Work instructions: Output the listing below exactly, minus its images.

++++ Data excerpt

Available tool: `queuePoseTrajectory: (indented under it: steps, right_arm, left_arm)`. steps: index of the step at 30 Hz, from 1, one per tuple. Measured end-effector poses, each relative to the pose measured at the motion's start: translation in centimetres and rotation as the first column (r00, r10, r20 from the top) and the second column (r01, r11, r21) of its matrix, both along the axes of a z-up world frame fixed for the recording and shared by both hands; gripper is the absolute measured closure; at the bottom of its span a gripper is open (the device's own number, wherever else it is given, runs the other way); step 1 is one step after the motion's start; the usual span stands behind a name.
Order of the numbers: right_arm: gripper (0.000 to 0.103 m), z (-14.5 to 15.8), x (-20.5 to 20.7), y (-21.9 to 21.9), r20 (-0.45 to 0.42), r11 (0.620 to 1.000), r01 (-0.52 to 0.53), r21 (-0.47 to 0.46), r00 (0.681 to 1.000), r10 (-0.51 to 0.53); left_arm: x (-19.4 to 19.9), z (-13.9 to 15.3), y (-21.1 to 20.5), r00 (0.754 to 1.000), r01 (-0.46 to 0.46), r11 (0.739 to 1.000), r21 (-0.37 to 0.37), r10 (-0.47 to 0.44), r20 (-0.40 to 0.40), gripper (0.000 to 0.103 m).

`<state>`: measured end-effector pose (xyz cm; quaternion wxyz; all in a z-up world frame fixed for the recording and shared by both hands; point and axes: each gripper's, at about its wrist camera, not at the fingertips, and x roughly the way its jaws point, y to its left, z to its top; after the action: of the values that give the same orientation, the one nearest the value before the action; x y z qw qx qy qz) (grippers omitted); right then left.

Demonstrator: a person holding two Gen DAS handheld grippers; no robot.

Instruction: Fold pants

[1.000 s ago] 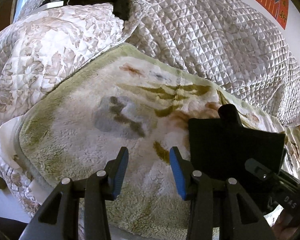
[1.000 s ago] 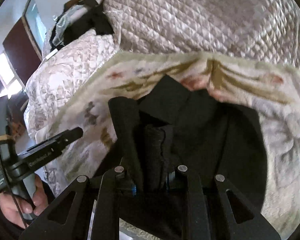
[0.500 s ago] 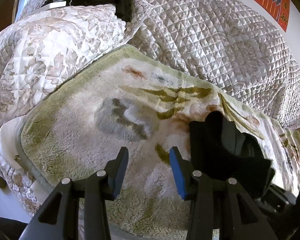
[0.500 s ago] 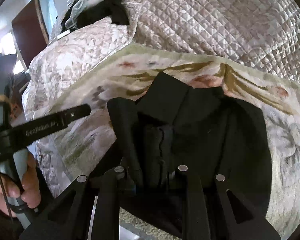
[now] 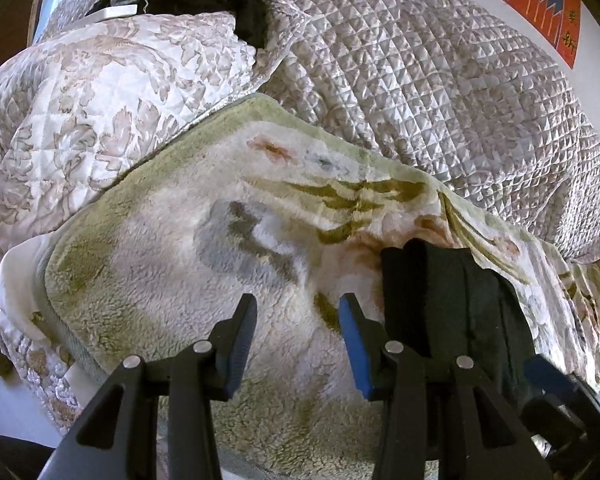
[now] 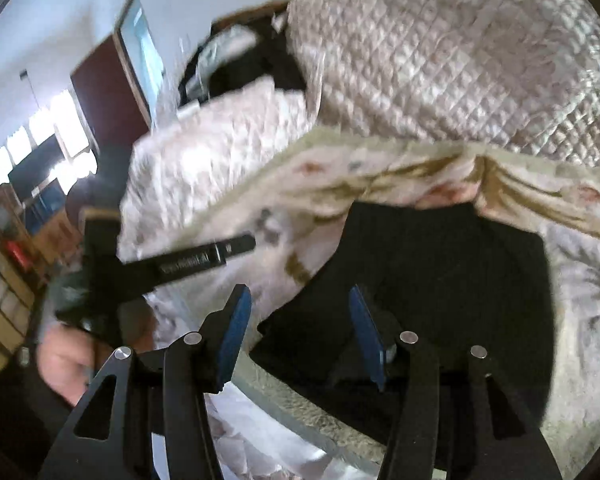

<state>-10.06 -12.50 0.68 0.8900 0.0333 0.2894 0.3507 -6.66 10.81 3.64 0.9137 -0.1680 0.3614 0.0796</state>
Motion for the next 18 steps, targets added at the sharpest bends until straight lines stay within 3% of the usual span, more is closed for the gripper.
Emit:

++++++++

Your response:
Available tool: `queuePoseTrajectory: (indented under it: steps, right_arm, left_arm)`. steps: index of the step at 30 Hz, from 1, one per tuple. Measured end-effector poses, each relative to the pose measured at the motion's start: translation in centimetres and rotation as the first column (r00, r10, r20 from the top) and the second column (r01, r11, r21) of its matrix, both along the axes of a z-up world frame fixed for the recording and shared by both hands; gripper is the absolute measured closure; at the bottom of its span a gripper is open (the device's own number, wherever else it is given, runs the other way); step 1 is one step after the motion's start; the usual span stands behind a name.
Order of the numbers: right_arm: gripper (0.000 to 0.103 m), z (-14.5 to 15.8), x (-20.5 to 20.7), y (-21.9 to 21.9), r20 (-0.45 to 0.42), r11 (0.620 to 1.000), r01 (-0.52 to 0.53), r21 (-0.47 to 0.46), r00 (0.681 to 1.000), r10 (-0.51 to 0.53); left_arm: x (-19.4 to 19.9), z (-13.9 to 15.3), y (-21.1 to 20.5), r00 (0.754 to 1.000), r01 (-0.46 to 0.46), r11 (0.739 to 1.000), r21 (-0.37 to 0.37), r10 (-0.47 to 0.44), r20 (-0.40 to 0.40), gripper (0.000 to 0.103 m).

`<state>`: measured end-effector pose (xyz cm; quaternion wxyz; all in a z-up world frame fixed for the recording and shared by both hands; point and axes: each gripper's, at about its wrist camera, not at the fingertips, and x roughly the way its jaws point, y to its left, z to its top; after the action: of the values that give the same orientation, the one nearest the value before the action; x y z qw qx qy qz) (grippers omitted); right then left.

Demonstrator: a person holding two Gen DAS handheld grippers; no robot.

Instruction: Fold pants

[1.000 s ago] 
[1.000 s ago] 
[0.500 s ago] 
[0.500 s ago] 
[now] 
[now] 

<state>-10.06 -12.50 0.68 0.8900 0.0333 0.2894 0.3507 -6.66 10.81 3.64 0.9137 -0.1680 0.3614 0.0796</state>
Motion for the next 18 steps, targets added at the sharpest bends until straight lines stay within 3% of the usual span, more is closed for the gripper.
Emit:

Nothing else is needed for this exercise.